Omelia (06-05-2026)
Missionari della Via


Del Vangelo di oggi vogliamo cogliere due aspetti.

Il primo ci è dato da queste parole di Gesù: «senza di me non potete fare nulla». Gesù non ci dice che senza di Lui possiamo fare poco, ma ci dice che senza di Lui non possiamo fare nulla! Questa frase non è una minaccia, è una luce liberante sulla nostra vita, sulle nostre opere. Ovverosia: non si fanno opere cristiane a partire da noi stessi. Senza nostro Signore non facciamo nulla di consistente, nulla che abbia il sapore dell'immortalità, facciamo cose che vanno verso il nulla. Alla fine non andranno oltre la fine di questa vita: qui sono nulla e nulla rimarranno. Se vogliamo portare frutto occorre che ci innestiamo in Cristo, innestati nella vita vera e non una vite da strapazzo. «Io sono la vera vite e il padre mio è il vignaiolo», ci dice Gesù. Qui si tratta di attaccarci alla linfa vera; invece, quante volte noi stiamo attaccati a prese false, ci prendiamo in giro dicendoci che le cose funzionano. Quanto è importante essere onesti con noi stessi, riconoscere quando le cose non ci portano da nessuna parte, sia a livello umano che ecclesiale. Facciamo progetti su progetti ma non servono a nessuno. Tante volte ci vuole coraggio e dire "sto perdendo tempo, non sto dando frutto". Il secondo aspetto ci è dato da quest'altre parole: «Ogni tralcio che in me non porta frutto, lo toglie e ogni tralcio che porta frutto, lo pota perché porti più frutto». Gesù ci prospetta due casi. Il primo negativo: il tralcio è secco, non porta frutto, viene perciò tagliato e buttato via. Il secondo caso è positivo: il tralcio è ancora vivo e vegeto; viene perciò potato. Quante potature vi sono da fare nella nostra vita perché possiamo portare più frutto! Bisogna avere il coraggio di fare delle scelte, mettere ordine nella nostra vita. Occorre potare, occorre che ci facciamo potare lasciando cadere i pezzi inutili, cioè i desideri, ambizioni, progetti e tendenze carnali che ci disperdono da tutte le parti e non ci permettono di concludere nulla. Domandiamoci dunque: cosa vi è da tagliare nella nostra vita?

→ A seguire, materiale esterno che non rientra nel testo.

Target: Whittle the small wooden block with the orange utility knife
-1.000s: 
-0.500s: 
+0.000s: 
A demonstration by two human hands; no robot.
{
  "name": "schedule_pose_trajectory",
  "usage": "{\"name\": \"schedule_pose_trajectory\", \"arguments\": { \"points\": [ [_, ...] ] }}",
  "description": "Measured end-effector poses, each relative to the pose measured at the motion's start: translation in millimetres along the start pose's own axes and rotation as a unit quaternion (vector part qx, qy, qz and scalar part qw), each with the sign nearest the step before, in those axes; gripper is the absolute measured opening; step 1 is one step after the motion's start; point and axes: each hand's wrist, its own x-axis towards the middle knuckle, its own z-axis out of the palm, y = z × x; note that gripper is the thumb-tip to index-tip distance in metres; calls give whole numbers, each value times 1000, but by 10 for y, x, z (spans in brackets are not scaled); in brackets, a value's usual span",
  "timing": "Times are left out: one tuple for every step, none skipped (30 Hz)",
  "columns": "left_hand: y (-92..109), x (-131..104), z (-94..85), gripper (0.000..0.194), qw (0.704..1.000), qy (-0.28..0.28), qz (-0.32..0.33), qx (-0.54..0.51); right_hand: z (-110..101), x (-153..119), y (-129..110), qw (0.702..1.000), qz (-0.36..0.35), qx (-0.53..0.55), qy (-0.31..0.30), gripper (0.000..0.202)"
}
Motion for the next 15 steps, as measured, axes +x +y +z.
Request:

«Un giorno Michelangelo, passeggiando in un giardino di Firenze, vide, in un angolo, un blocco di marmo che sporgeva da sottoterra, mezzo ricoperto di erba e di fango. Si fermò di scatto, come se avesse visto qualcuno, e rivolto agli amici che erano con lui esclamò: "In quel blocco di marmo c'è racchiuso un angelo; debbo tirarlo fuori". E, armatosi di scalpello, cominciò a sbozzare quel blocco finché non emerse la figura di un bell'angelo. Anche Dio ci guarda e ci vede così: come dei blocchi di pietra ancora informi e dice tra sé: "Lì dentro c'è nascosta una creatura nuova e bella che aspetta di venire alla luce; di più, c'è nascosta l'immagine del mio stesso Figlio Gesù Cristo (noi siamo destinati a diventare "conformi all'immagine del Figlio suo"); voglio tirarla fuori!". E allora che fa? Prende lo scalpello che è la croce e comincia a lavorarci; prende le forbici del potatore e comincia a potare. Non dobbiamo pensare a chissà quali croci terribili. Ordinariamente egli non aggiunge nulla a quello che la vita, da sola, presenta di sofferenza, fatica, tribolazioni; solo fa servire queste cose alla nostra purificazione» (p. Raniero Cantalamessa).